Mit seinem Regiedebüt, das auf der Camille-Claudel-Biografie von Reine-Marie Paris beruht, hat Nuytten ein eindringliches Künstlerportrait geschaffen, das auf der einen Seite die unterschiedlich intensiven Bindungen zu Claudels Mutter, Vater und Bruder aufzeigt, auf der anderen Seite sich aber natürlich auf die komplexe Beziehung zu ihrem Mentor, Arbeitgeber und Liebhaber Auguste Rodin konzentriert. Bereits bei der ersten Begegnung zwischen Camille Claudel und Rodin wird deutlich, wie ausgeprägt Rodins Ego ist, aber er sieht auch, dass die junge Künstlerin keine Anleitung braucht, dass man sie gewähren lassen muss. Von ihrem Mut, ihrer Entschlossenheit und künstlerischen Begabung begeistert, stellt er ihr selbst kostbaren, schwer zu bearbeitenden Marmor zur Verfügung und lässt sie an eigenen Werken wie die berühmten „Bürger von Calais“ mitarbeiten.

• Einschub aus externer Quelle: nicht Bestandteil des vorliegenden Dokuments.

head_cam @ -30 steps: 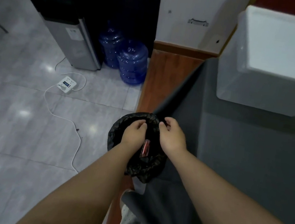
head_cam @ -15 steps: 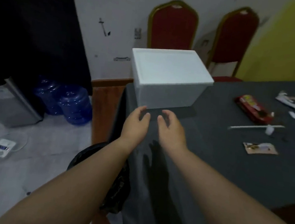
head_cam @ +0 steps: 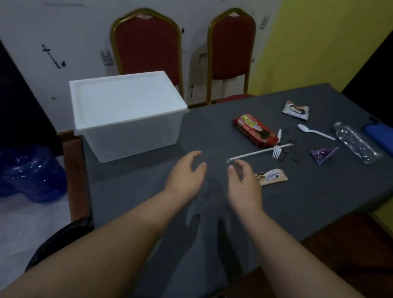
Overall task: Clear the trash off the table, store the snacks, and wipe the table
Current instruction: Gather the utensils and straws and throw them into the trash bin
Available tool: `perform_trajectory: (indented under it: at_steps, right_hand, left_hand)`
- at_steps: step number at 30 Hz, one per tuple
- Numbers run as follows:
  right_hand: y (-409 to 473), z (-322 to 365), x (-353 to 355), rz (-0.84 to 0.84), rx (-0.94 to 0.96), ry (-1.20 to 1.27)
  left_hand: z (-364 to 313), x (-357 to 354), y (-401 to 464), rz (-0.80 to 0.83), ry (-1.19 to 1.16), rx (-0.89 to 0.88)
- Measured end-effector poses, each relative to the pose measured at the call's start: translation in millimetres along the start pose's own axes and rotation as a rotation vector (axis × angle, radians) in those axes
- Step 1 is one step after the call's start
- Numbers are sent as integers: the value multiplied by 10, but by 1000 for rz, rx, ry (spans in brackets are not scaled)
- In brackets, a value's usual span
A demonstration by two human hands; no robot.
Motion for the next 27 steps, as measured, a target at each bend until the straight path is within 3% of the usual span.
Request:
perform_trajectory:
  at_steps: [13,22,27]
  right_hand:
    - [1251,-939,1361,68,-96,-117]
    - [1526,-993,1285,102,-102,-114]
    - [1692,-945,1376,57,-86,-105]
  left_hand:
    - [-523,-1647,368,-23,24,140]
    - [-529,-1751,678,-24,92,162]
    - [-550,-1786,895,65,168,128]
Point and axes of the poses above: each hand's wrist, its own y-axis towards the middle knuckle, its own x-axis out of the back of the hand, z = x × y, the point moved 5 cm from there along y, towards the middle knuckle, and after that the axes turned 2 degrees about y, right-handed, at the moved point
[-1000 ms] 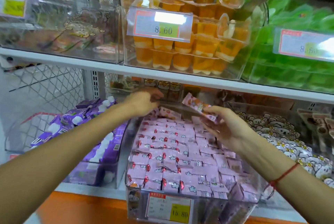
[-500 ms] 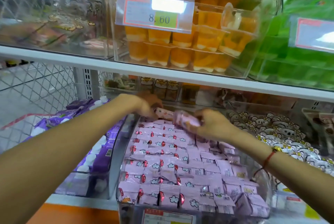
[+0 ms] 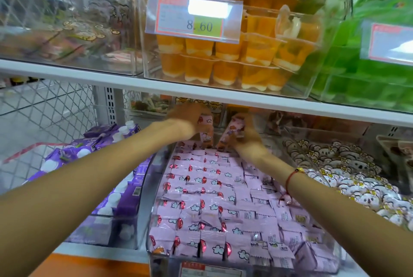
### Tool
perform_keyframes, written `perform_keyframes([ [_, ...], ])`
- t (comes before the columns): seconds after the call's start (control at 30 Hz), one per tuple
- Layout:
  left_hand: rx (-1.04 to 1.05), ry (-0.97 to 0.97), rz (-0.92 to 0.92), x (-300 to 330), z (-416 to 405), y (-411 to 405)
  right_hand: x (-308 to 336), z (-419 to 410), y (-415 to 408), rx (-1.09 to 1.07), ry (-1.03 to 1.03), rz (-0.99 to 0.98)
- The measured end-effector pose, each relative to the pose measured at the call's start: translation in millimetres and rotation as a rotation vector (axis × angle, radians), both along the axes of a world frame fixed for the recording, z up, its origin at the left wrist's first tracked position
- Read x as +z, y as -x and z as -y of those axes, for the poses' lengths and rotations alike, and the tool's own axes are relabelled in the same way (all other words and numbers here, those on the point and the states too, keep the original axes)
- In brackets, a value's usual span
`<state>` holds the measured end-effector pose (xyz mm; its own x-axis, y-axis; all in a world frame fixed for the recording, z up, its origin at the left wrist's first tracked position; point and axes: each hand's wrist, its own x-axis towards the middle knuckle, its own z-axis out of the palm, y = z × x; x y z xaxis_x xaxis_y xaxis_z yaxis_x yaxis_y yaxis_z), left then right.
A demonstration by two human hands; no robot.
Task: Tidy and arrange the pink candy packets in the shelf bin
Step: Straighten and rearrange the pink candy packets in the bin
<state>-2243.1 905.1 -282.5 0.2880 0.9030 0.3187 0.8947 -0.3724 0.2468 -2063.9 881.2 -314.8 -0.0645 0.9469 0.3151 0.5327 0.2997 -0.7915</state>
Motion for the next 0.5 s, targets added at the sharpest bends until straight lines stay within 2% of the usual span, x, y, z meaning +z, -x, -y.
perform_keyframes([
  [0.07, 0.008, 0.005, 0.045, -4.9, -1.5, -5.9, -4.9, -3.4, 0.1, 0.048, 0.016, 0.15],
  [0.17, 0.017, -0.012, 0.14, -9.3, -5.4, -10.9, -13.6, -5.5, -2.3, 0.019, -0.037, 0.531],
  [0.27, 0.014, 0.064, 0.138, -13.6, -6.1, -14.3, -13.8, 0.9, -1.1, 0.027, 0.006, 0.528],
  [0.37, -0.025, 0.202, -0.069, -19.6, -2.8, -17.6, 0.4, 11.3, -5.3, -0.042, -0.005, 0.42],
  [0.43, -0.086, 0.31, -0.185, -20.9, 1.1, -19.5, 6.4, 25.1, -11.0, 0.007, 0.025, 0.5],
  [0.5, -0.121, 0.331, -0.24, -20.6, 2.8, -21.1, 1.4, 42.4, -16.4, 0.1, 0.107, 0.62],
])
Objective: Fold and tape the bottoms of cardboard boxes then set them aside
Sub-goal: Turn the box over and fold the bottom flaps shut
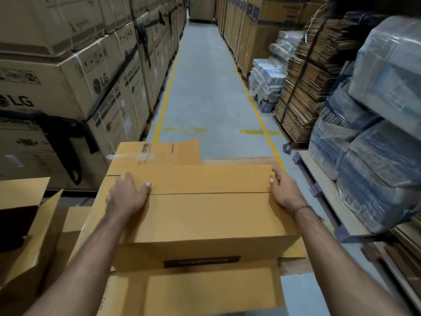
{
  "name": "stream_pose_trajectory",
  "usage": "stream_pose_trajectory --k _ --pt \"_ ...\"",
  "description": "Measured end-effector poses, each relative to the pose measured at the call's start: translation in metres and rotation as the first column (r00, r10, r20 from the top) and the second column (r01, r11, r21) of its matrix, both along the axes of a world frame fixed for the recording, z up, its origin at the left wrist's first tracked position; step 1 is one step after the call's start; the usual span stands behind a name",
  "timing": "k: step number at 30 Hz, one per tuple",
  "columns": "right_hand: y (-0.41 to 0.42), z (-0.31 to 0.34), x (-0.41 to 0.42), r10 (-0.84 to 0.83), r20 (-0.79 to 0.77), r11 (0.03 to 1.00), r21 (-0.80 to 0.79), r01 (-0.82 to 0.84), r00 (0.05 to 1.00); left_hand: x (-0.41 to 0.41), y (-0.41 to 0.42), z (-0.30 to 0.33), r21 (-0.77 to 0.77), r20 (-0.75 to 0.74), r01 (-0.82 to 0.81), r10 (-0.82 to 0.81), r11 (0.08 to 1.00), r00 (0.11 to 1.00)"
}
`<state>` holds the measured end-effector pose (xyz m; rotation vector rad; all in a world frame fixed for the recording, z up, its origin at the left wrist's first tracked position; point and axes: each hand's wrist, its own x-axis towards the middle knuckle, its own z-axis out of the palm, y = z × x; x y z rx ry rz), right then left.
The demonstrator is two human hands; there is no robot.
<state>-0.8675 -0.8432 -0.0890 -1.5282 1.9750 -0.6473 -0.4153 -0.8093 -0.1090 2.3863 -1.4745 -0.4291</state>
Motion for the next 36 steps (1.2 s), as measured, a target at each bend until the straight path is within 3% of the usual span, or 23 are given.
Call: stream_pose_trajectory --k 3,7,13,16,23,26,31,36 --pt "0.010 -0.021 0.004 -0.035 -0.051 0.999 -0.021 0.034 0.998 -0.005 0.015 -0.030 0.088 0.041 0.055 -0.059 0.995 0.997" --pt "0.038 -0.043 0.008 -0.204 -0.177 0.977 -0.097 0.189 0.963 -0.015 0.040 -0.044 -0.040 0.156 0.119 -0.111 0.992 0.981" --pt "0.073 -0.069 0.009 -0.276 -0.176 0.951 -0.190 0.243 0.945 -0.023 0.044 -0.045 -0.111 0.173 0.130 -0.109 0.985 0.979" --pt "0.076 -0.076 0.013 -0.249 -0.249 0.934 -0.318 0.164 0.936 -0.025 0.046 -0.043 -0.168 0.139 0.087 -0.064 0.982 0.988" --pt "0.076 -0.079 0.009 -0.232 -0.304 0.917 -0.384 0.104 0.924 -0.039 0.053 -0.034 -0.312 0.115 -0.032 0.071 0.950 0.991" --pt "0.076 -0.080 0.006 -0.187 -0.346 0.928 -0.371 0.049 0.919 -0.042 0.059 -0.034 -0.396 0.131 -0.068 0.129 0.916 0.983" --pt "0.069 -0.083 0.006 -0.026 -0.549 0.960 -0.248 -0.133 0.835 -0.045 0.058 -0.035 -0.395 0.088 -0.128 0.177 0.910 0.980" --pt "0.066 -0.084 0.002 0.045 -0.518 0.956 -0.225 -0.188 0.854 -0.046 0.058 -0.036 -0.400 0.082 -0.128 0.175 0.907 0.981"
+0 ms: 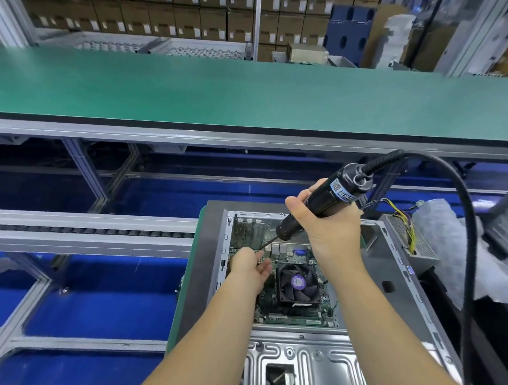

Der fast dreistündige Film hat seine stärksten Momente, wenn er einzufangen versucht, mit welcher (manchmal zerstörerischen) Leidenschaft Camille Claudel ihrer Kunst nachgeht, wie sie im tiefsten Winter mit bloßen Händen nach Lehm gräbt und ihn in einem großen Koffer in ihr Atelier schleppt, wie sie ihre Skulpturen mit Händen und Werkzeug modelliert, meißelt und schleift, aber auch die leidenschaftliche wie unglückliche Beziehung zu Rodin steht immer irgendwie im Mittelpunkt, treibt sie an, lässt sie verzweifeln. Die wunderschöne Kameraarbeit von Altmeister Pierre Lhomme („Armee im Schatten“, „Homo Faber“), die opulente Musik von Gabriel Yared („Unterwegs nach Cold Mountain“, „Der englische Patient“) und die grandiose Ausstattung machen „Camille Claudel“ zu einem eindringlich intensiven Künstlerdrama, das bis in die Nebenrollen hinein großartig besetzt ist und gespielt wird.